Original comment by zhangleu...@gmail.com
on 4 Feb 2013 at 2:07
i guess that is how it will work. i dont remember if classwt was direct like
you said or inverse, but yeah the probabilities will be skewed
Original comment by abhirana
on 4 Feb 2013 at 9:45
Ok. Thanks .
By the way, do you knw why Random Forest do not need to prune each CART?
I think we do need to prune the tree in CART algorithm. But when it comes to
RF, why it become unnecessary?
Original comment by zhangleu...@gmail.com
on 4 Feb 2013 at 1:34
RF trees are more unstable than bagging trees and (due to mtry<<D) and each RF
tree is different from other RF trees due to bootstrapping (in turn bagging
trees from CART trees)
i think there is an argument that pruning is required to reduce the overfit (by
reducing the bias of the trees) but as RF trees primarily have a low bias (due
to inclusion of mtry<<D) and slightly high variance and RF forest is a low bias
and low variance classifier (due to the properties of the ensemble trees),
pruning the tree wouldn't reduce it further and maybe even increase the
variance (probability of two small trees to give the very similar answer/or
have the same splits is higher than of a larger version of those trees).
empirically pruning RF trees doesnt seem to help too.
Original comment by abhirana
on 4 Feb 2013 at 7:59
That should be the reason.

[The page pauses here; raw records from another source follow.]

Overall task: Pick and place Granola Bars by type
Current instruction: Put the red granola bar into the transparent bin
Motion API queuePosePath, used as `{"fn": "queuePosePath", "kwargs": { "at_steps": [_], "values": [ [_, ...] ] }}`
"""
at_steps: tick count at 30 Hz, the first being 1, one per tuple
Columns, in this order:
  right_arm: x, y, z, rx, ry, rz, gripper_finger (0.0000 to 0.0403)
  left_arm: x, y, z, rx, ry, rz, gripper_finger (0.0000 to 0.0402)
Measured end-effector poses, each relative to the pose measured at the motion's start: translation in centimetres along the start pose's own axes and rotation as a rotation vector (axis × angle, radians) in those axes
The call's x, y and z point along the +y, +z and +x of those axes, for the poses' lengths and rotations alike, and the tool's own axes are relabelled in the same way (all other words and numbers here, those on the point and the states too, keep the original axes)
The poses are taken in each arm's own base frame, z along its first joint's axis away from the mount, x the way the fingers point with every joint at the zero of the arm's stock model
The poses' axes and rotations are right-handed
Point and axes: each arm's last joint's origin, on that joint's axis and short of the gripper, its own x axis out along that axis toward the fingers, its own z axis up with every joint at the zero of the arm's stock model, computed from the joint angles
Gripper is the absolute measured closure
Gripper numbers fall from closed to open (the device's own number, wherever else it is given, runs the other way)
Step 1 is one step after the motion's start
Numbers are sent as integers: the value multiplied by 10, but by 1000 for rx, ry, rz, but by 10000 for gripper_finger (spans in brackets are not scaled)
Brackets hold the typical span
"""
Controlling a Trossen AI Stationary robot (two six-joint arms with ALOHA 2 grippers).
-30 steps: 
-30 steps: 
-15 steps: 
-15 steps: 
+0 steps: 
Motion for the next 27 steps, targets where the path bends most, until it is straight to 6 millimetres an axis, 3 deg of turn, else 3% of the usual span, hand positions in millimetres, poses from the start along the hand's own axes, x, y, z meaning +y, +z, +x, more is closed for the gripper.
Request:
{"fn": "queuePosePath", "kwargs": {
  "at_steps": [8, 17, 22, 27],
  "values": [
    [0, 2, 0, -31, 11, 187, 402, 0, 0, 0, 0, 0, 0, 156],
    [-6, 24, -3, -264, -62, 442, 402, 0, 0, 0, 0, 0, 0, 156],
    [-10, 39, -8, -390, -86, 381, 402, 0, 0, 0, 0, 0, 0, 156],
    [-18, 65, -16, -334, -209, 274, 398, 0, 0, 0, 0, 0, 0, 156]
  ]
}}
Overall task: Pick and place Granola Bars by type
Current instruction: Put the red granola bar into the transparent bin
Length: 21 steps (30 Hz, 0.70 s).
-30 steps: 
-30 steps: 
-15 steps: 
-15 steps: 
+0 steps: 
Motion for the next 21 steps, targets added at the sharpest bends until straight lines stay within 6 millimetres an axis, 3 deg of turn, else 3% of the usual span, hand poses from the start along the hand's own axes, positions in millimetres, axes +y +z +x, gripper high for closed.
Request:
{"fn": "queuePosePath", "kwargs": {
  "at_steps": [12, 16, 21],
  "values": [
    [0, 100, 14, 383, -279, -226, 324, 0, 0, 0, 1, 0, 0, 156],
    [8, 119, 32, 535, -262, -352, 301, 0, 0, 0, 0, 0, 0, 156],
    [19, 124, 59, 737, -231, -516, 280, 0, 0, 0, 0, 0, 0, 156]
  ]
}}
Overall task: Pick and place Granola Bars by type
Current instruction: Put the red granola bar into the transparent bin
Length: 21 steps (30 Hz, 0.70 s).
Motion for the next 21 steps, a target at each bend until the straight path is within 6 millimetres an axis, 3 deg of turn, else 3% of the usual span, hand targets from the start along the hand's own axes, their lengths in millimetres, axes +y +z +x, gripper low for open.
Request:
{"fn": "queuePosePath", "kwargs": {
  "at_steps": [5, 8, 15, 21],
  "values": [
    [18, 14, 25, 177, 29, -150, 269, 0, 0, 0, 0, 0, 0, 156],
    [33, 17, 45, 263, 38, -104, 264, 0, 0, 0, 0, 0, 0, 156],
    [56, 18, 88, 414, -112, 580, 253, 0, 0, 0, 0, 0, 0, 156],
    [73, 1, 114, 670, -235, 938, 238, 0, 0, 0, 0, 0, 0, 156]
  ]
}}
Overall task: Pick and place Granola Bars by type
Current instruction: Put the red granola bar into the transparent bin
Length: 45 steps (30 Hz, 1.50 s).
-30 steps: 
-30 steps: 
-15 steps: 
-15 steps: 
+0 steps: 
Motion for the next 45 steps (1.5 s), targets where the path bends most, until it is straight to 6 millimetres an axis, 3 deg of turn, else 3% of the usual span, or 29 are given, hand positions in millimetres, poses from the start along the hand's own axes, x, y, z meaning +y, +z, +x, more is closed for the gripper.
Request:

Thanks a lot.
Original comment by zhangleu...@gmail.com
on 5 Feb 2013 at 1:26
Hi Zhang
Do you know if the relationship of classwt and population is direct or inverse?
I mean if 10% of the samples are class (-1) and 90% of the samples are class
(+1) and the missclassification of class (-1) is more expensive, how do you
create the classwt vector to input the prior knowledge of population into
random forest? do you create the classwt as [0.1 0.9] corresponding to labels
[-1 1] or do you create it as [0.9 0.1]?
Thanks
Original comment by m.saleh....@gmail.com
on 23 Jul 2013 at 6:44
Hi, it has been a long time since I touch about the RF issues. I think in your
case it should be [0.9 0.1]. Also you can check and look into src/rfutils.cpp
in normClassWt() function.
Original comment by zhangleu...@gmail.com
on 24 Jul 2013 at 1:22
Hi,
I have a balanced training set and the cross validation error is very low. But
my test data is heavily skewed as mentioned by Zhang previously. There's only 1
+ve among 9216 values. I know this is very very heavily skewed. But the nature
of data is such in my case. So, what should be the values of class wt and
cutoff? (Note that my training set is balanced!)
As the labels are [-1 1] should the class wt be [.9 .1]? and cut off be [.1
.9]? (From the discussion between Abhirana and Zhang, this is what I
understood. Please correct me.)
Original comment by sharathc...@gmail.com
on 31 Oct 2013 at 6:26
@sharathchandra92
i am a bit confused. training and test set should ideally have similar class
probabilities, which is not in your case. what is your end goal for a test?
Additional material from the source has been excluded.